▶ _EXERCISE PROMPT_
Please copy out each line of the entries in which "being" appears.
Start of STUDY MATERIAL
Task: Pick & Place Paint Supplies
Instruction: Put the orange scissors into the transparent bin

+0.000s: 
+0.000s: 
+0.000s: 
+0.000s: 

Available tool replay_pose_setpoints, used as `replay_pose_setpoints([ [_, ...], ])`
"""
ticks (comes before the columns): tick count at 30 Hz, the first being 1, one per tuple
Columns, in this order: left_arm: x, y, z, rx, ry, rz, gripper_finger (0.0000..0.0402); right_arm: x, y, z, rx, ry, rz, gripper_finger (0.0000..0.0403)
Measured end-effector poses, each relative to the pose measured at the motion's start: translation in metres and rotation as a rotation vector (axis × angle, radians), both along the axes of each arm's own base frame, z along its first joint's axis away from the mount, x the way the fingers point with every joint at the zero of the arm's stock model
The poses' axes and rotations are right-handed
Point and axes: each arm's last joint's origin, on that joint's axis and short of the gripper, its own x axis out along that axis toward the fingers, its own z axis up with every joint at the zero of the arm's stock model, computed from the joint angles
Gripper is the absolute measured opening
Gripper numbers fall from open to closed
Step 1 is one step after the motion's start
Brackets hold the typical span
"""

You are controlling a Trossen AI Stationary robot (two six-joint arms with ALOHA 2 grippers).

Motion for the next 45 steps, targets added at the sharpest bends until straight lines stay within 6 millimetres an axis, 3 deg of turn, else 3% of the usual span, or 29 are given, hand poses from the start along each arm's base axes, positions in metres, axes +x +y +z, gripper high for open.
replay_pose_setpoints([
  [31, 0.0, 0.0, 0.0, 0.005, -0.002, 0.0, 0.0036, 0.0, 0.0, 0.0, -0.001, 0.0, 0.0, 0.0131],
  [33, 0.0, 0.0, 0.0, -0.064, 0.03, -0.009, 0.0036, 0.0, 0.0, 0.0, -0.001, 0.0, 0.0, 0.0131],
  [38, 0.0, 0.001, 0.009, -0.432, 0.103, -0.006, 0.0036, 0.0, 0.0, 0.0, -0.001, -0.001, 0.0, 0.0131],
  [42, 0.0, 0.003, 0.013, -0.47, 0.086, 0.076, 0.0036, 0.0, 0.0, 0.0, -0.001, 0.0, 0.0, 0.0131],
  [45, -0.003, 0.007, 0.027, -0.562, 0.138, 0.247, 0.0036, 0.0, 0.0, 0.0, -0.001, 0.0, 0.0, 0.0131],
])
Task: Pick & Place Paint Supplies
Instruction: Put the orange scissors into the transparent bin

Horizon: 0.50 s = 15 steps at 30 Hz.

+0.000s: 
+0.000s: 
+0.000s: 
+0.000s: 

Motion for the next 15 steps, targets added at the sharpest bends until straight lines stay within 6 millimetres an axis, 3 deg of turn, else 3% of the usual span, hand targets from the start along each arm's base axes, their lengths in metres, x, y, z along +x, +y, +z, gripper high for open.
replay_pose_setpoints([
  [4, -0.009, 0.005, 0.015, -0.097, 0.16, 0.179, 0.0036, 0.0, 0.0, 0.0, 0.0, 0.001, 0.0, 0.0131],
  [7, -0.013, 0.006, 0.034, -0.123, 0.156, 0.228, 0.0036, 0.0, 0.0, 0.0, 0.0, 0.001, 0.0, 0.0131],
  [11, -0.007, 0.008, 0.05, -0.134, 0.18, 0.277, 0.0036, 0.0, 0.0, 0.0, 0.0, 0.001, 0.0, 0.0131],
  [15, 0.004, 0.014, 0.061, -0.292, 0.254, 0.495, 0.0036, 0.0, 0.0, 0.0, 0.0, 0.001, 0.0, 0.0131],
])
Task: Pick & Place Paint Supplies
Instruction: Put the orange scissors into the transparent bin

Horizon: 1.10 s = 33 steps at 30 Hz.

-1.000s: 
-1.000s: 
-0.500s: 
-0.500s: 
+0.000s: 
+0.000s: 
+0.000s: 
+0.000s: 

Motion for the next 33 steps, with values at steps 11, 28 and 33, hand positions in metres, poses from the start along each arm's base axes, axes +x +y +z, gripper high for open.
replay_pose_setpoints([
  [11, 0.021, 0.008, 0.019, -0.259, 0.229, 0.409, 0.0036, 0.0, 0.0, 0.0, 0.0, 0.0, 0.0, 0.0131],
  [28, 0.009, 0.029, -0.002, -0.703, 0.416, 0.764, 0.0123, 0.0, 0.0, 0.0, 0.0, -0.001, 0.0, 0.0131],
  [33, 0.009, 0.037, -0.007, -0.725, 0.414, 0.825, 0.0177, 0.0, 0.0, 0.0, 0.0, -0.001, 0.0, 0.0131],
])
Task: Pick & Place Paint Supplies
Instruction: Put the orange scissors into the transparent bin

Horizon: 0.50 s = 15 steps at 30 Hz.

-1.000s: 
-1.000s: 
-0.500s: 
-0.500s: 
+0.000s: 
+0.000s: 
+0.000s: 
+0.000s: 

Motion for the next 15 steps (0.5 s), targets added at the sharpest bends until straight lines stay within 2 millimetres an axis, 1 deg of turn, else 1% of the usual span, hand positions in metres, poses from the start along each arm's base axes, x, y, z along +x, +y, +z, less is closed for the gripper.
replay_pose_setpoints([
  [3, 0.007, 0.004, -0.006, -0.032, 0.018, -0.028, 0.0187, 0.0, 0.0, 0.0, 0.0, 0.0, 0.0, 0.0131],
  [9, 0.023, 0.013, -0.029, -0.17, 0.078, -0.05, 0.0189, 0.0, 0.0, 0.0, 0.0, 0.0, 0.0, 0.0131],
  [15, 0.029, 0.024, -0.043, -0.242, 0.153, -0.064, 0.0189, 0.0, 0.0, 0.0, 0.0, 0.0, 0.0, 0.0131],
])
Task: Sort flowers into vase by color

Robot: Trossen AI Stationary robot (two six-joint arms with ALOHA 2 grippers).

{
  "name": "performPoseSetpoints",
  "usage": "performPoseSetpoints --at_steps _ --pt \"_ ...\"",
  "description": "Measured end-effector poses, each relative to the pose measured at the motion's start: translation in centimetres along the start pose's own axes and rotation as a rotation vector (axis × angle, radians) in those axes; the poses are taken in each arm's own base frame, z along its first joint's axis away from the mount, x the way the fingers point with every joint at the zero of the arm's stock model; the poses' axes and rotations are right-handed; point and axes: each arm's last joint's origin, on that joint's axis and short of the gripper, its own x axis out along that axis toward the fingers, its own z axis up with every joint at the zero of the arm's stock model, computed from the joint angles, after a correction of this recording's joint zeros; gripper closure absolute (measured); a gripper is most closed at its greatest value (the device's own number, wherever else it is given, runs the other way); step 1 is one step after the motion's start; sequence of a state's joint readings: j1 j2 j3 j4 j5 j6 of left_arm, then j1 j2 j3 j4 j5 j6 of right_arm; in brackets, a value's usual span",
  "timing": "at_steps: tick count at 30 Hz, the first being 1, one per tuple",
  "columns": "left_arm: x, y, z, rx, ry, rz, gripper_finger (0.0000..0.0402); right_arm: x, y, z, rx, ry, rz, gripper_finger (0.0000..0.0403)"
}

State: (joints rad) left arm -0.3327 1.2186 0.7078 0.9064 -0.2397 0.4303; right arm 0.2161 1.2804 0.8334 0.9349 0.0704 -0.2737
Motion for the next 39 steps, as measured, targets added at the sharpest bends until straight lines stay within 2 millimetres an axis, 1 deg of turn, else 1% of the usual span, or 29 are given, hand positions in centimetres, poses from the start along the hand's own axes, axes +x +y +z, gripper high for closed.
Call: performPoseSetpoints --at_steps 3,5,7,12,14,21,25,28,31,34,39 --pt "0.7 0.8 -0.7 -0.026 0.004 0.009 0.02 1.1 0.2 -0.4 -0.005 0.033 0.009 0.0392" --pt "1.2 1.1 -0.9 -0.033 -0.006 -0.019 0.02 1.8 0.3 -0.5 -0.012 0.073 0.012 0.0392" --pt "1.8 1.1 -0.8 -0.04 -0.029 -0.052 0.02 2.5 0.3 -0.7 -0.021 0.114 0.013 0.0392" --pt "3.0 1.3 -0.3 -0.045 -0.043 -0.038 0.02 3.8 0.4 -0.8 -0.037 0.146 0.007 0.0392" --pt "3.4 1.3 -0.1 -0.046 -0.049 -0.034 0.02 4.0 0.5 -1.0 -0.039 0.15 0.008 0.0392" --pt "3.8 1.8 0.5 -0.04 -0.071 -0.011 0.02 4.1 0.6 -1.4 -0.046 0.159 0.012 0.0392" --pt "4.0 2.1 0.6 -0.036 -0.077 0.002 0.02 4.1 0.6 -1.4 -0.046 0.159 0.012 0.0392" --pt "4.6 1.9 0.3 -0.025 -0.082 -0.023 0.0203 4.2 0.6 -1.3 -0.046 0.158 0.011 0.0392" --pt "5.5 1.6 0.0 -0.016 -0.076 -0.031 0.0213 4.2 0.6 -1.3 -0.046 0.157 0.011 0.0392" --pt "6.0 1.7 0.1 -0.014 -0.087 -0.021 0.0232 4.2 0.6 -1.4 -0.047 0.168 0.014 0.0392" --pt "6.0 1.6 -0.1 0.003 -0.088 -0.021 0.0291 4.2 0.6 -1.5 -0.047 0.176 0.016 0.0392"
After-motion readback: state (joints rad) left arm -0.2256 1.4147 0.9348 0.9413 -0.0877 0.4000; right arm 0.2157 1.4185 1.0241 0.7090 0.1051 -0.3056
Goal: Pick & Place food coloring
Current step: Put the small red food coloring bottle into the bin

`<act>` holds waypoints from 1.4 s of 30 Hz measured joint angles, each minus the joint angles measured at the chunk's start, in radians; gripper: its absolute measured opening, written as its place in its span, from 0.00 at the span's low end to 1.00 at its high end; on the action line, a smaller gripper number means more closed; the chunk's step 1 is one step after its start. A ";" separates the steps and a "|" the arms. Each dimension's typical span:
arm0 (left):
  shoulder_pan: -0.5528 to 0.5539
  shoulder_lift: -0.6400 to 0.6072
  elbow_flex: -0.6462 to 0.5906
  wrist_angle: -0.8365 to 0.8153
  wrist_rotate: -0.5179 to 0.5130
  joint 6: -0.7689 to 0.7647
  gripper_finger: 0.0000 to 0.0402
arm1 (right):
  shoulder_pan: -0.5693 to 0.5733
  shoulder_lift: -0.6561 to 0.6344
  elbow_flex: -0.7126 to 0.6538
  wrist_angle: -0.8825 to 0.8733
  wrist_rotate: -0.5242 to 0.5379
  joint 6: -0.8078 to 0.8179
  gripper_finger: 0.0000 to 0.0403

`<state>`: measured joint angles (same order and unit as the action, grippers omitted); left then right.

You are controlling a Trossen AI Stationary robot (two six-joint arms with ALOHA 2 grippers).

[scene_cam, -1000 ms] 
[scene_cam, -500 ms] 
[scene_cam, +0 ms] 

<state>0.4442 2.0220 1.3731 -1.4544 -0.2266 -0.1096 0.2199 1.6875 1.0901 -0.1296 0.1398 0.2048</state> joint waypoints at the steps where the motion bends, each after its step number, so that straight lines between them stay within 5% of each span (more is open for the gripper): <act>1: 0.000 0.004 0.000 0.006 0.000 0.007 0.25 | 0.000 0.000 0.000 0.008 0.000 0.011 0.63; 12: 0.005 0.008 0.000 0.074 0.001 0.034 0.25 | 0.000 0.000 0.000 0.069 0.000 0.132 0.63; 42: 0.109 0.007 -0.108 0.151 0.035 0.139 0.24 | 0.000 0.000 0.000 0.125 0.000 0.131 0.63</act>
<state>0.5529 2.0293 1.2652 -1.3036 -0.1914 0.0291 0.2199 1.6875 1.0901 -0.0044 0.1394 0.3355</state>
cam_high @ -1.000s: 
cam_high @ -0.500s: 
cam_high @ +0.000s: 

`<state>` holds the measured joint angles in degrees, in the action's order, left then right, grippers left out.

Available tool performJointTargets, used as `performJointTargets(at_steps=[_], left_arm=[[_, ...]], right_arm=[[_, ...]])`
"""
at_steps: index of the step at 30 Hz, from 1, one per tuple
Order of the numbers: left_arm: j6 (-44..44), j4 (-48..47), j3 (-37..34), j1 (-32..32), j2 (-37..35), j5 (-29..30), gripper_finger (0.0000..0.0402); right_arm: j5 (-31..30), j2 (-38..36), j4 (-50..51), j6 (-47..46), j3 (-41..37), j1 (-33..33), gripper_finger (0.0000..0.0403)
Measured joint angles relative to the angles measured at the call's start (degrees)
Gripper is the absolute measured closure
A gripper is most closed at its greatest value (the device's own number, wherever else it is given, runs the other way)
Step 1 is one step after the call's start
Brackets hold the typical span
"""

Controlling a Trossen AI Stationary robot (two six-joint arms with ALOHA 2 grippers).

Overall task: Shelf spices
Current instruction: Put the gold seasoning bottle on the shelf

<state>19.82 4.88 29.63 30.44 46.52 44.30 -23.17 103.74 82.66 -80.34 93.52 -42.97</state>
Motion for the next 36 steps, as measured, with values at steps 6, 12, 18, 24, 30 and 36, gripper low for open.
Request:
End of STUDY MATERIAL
▶ _FINISHED TASK_
ticks (comes before the columns): tick count at 30 Hz, the first being 1, one per tuple
  "timing": "at_steps: tick count at 30 Hz, the first being 1, one per tuple",

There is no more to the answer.